Ustadz Khalid Basalamah dalam ceramahnya menjelaskan bahwa Shalat Kusuf dianjurkan walaupun gerhana tidak terlihat di Indonesia. Dalam hadits yang diriwayatkan oleh Imam Bukhari dan Imam Muslim, Nabi Muhammad SAW bersabda:

"Sesungguhnya matahari dan bulan adalah dua tanda dari tanda-tanda kekuasaan Allah. Gerhana tidak terjadi karena kematian atau kehidupan seseorang. Jika kalian melihatnya maka berdoalah kepada Allah, bertakbirlah, shalatlah dan bersedekahlah."

Shalat Kusuf dilakukan dengan dua rakaat, di mana setiap rakaat terdapat empat rukuk dan empat sujud. Niat Shalat Kusuf dapat dilakukan sendiri atau berjamaah, tergantung situasi dan kondisi. Berikut niat sholat Kusuf:

  1. Niat Shalat Kusuf Sendirian
    أُصَلِّي سُنَّةَ الخُسُوفِ رَكْعَتَيْنِ إِمَامً لله تَعَالَى
    Artinya: Aku niat sholat sunnah gerhana dua rakaat karena Allah Ta'ala.

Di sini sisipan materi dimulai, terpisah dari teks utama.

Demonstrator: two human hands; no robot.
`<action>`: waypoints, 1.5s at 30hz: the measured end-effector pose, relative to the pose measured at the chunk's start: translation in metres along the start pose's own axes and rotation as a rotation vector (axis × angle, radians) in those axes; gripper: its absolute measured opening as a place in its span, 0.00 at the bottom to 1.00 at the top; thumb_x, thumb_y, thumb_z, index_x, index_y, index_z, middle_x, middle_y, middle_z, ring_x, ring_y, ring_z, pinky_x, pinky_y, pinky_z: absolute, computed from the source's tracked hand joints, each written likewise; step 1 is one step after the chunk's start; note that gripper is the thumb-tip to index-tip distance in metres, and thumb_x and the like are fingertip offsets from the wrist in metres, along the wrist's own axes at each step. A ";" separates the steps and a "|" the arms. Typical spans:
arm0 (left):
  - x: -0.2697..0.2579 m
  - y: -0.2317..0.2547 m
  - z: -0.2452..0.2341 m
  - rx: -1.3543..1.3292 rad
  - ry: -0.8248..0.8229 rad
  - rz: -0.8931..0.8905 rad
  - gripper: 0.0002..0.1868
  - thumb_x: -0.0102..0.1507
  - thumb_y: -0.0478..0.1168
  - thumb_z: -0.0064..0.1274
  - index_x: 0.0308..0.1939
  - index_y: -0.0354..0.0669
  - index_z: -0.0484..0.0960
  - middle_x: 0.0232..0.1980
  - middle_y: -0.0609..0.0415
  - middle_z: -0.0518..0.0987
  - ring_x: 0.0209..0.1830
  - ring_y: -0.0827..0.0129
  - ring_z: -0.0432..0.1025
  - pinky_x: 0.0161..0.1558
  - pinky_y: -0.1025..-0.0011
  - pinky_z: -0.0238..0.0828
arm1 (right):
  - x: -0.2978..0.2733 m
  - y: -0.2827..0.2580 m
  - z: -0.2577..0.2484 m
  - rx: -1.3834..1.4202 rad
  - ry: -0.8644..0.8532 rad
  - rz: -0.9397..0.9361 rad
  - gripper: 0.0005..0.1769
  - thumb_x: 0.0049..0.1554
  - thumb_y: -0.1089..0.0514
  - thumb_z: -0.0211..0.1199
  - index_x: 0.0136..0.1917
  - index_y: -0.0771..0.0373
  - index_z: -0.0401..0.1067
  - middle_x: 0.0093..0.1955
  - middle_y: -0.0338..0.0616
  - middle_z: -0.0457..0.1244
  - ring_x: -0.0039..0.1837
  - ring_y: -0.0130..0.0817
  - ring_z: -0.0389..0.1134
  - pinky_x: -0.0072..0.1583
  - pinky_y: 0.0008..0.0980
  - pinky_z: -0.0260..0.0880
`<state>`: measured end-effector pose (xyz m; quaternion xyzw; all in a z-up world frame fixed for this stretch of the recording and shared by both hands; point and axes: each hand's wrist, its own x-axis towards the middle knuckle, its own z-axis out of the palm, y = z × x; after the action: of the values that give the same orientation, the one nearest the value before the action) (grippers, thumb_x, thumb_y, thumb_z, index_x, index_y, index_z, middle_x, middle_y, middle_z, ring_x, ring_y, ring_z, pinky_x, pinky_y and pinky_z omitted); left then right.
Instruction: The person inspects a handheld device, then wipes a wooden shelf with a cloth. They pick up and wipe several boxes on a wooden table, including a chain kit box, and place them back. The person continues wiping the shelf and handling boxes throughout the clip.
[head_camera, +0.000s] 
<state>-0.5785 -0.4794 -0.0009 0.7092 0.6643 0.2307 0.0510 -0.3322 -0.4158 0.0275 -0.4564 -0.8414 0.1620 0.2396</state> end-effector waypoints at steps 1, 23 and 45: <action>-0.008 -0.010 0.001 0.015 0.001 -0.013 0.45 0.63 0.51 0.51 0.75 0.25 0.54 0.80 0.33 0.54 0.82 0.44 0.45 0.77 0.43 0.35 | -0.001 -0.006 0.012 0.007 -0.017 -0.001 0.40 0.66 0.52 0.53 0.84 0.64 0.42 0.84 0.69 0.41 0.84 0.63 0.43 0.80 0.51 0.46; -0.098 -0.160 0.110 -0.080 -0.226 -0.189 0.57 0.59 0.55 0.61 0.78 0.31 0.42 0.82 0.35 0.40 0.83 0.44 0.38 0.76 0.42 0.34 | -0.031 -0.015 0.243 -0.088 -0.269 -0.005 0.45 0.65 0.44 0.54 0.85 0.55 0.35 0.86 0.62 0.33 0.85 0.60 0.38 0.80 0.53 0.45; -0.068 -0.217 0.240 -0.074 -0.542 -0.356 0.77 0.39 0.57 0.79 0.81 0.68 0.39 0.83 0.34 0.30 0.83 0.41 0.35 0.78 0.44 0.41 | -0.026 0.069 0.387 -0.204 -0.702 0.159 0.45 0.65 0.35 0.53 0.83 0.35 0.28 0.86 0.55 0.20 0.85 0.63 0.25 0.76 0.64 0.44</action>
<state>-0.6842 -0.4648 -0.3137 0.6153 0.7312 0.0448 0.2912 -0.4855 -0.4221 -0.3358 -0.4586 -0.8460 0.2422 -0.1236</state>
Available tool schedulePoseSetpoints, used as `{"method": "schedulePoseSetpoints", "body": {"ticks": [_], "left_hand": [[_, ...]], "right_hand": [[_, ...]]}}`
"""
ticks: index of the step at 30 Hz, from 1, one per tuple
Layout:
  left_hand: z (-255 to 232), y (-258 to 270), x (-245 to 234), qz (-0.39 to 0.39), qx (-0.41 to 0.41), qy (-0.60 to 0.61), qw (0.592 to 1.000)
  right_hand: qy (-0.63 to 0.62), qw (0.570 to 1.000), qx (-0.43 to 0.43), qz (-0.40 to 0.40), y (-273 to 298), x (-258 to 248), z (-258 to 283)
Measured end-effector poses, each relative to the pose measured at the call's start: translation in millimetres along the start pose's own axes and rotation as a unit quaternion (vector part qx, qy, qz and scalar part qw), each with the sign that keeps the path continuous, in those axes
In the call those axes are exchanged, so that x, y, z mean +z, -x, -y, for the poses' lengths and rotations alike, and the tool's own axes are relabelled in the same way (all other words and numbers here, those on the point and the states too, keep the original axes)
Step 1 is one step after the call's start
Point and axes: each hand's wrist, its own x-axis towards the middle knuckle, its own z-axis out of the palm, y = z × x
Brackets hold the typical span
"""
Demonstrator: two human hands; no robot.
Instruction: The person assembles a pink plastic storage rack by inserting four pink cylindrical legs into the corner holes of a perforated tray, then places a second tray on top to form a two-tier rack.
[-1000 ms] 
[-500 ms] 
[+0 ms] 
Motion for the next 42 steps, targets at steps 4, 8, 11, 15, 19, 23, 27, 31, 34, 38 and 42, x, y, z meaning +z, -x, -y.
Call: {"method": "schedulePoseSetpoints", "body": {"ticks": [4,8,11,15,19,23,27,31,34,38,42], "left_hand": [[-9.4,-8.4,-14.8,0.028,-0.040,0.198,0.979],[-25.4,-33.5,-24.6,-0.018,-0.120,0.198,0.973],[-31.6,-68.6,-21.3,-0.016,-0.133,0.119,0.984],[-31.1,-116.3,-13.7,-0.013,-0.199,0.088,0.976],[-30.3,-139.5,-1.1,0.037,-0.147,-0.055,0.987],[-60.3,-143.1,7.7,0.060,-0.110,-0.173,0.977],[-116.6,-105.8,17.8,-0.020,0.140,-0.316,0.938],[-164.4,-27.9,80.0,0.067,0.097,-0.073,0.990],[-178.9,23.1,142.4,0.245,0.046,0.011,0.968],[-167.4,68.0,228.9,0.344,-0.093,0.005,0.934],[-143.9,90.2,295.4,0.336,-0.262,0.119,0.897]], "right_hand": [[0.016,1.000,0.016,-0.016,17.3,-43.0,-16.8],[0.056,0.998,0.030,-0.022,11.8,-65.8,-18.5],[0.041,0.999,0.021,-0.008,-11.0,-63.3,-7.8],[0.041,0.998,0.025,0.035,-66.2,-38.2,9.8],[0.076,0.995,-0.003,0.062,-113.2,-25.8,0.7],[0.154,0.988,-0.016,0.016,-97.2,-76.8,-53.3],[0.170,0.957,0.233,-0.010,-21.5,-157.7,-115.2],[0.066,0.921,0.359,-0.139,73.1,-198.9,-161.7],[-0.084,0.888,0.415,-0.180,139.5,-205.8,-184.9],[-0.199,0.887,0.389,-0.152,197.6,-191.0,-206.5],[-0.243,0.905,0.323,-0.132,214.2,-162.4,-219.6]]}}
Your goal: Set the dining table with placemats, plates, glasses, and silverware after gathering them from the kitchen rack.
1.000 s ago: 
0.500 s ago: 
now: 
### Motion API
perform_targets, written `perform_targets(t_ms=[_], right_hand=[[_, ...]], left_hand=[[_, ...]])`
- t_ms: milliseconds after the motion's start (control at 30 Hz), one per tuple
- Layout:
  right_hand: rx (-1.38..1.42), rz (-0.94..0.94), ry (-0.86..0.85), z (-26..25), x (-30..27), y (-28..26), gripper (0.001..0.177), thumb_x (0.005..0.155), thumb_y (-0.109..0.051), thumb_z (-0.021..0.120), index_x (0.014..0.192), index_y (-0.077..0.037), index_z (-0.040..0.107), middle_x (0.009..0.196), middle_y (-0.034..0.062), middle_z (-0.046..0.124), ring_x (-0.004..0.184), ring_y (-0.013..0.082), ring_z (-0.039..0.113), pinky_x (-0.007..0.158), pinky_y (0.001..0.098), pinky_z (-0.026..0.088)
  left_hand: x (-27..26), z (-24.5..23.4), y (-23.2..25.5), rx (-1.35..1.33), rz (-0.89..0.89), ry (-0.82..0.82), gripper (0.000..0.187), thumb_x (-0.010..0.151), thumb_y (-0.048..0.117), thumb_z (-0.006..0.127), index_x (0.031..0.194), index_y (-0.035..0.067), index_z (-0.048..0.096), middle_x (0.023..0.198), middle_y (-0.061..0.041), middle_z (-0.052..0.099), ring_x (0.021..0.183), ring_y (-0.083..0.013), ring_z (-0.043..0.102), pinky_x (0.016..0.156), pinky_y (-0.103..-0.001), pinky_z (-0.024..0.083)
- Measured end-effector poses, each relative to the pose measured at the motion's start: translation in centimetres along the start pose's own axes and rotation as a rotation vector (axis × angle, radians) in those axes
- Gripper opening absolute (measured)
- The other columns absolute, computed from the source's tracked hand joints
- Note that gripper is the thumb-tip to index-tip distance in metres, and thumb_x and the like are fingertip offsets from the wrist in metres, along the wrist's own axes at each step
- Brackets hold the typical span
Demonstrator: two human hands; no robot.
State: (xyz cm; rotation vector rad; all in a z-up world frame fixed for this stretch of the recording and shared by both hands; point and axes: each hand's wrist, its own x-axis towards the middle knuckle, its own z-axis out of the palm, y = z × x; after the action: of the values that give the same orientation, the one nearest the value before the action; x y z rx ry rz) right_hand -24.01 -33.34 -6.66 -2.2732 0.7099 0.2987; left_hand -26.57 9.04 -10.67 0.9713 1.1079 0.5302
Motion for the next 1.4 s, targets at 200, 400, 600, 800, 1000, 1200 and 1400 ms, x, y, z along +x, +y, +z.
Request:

  2. Niat Shalat Kusuf Berjamaah
    أُصَلِّي سُنَّةَ الخُسُوفِ رَكْعَتَيْنِ إِمَامًا/مَأمُومًا لله تَعَالَى
    Artinya: Saya sholat sunnah gerhana dua rakaat sebagai imam/makmum karena Allah SWT.

Dalam pelaksanaannya, Nabi Muhammad SAW membaca surah-surah panjang setelah Surah Al-Fatihah, seperti Surah Al-Baqarah, Surah Ali Imran, Surah An-Nisa, dan Surah Al-Maidah. Setiap rukuk dilakukan selama beberapa kali dengan doa-doa tertentu, seperti Subhana robbiyal adzhimi, Subhana robbiyal adhzimi wabihamdih, dan lainnya.

Setelah itu, imam kembali membaca surah yang lebih pendek, kemudian dilanjutkan dengan rukuk dan i'tidal. Di rakaat kedua, prosedur serupa dilakukan, dengan penambahan satu rukuk di setiap rakaat.

Tanda-Tanda Keagungan Allah

Fenomena Gerhana Matahari bukan hanya menjadi peristiwa alamiah, tetapi juga menjadi simbol kebesaran Allah. Dalam hadits, Nabi Muhammad SAW menjelaskan bahwa gerhana tidak terjadi karena kematian atau kehidupan seseorang, tetapi sebagai tanda-tanda kekuasaan-Nya. Oleh karena itu, umat Islam dianjurkan untuk melaksanakan Shalat Kusuf dan banyak berdoa hingga gerhana berakhir.

Meskipun gerhana matahari tidak dapat dilihat dari Indonesia, umat Islam tetap dianjurkan untuk memperhatikan peristiwa ini sebagai bagian dari kepercayaan dan ibadah mereka. Dengan demikian, fenomena alam ini menjadi momen penting untuk memperkuat hubungan dengan Tuhan dan merenungkan kebesaran-Nya.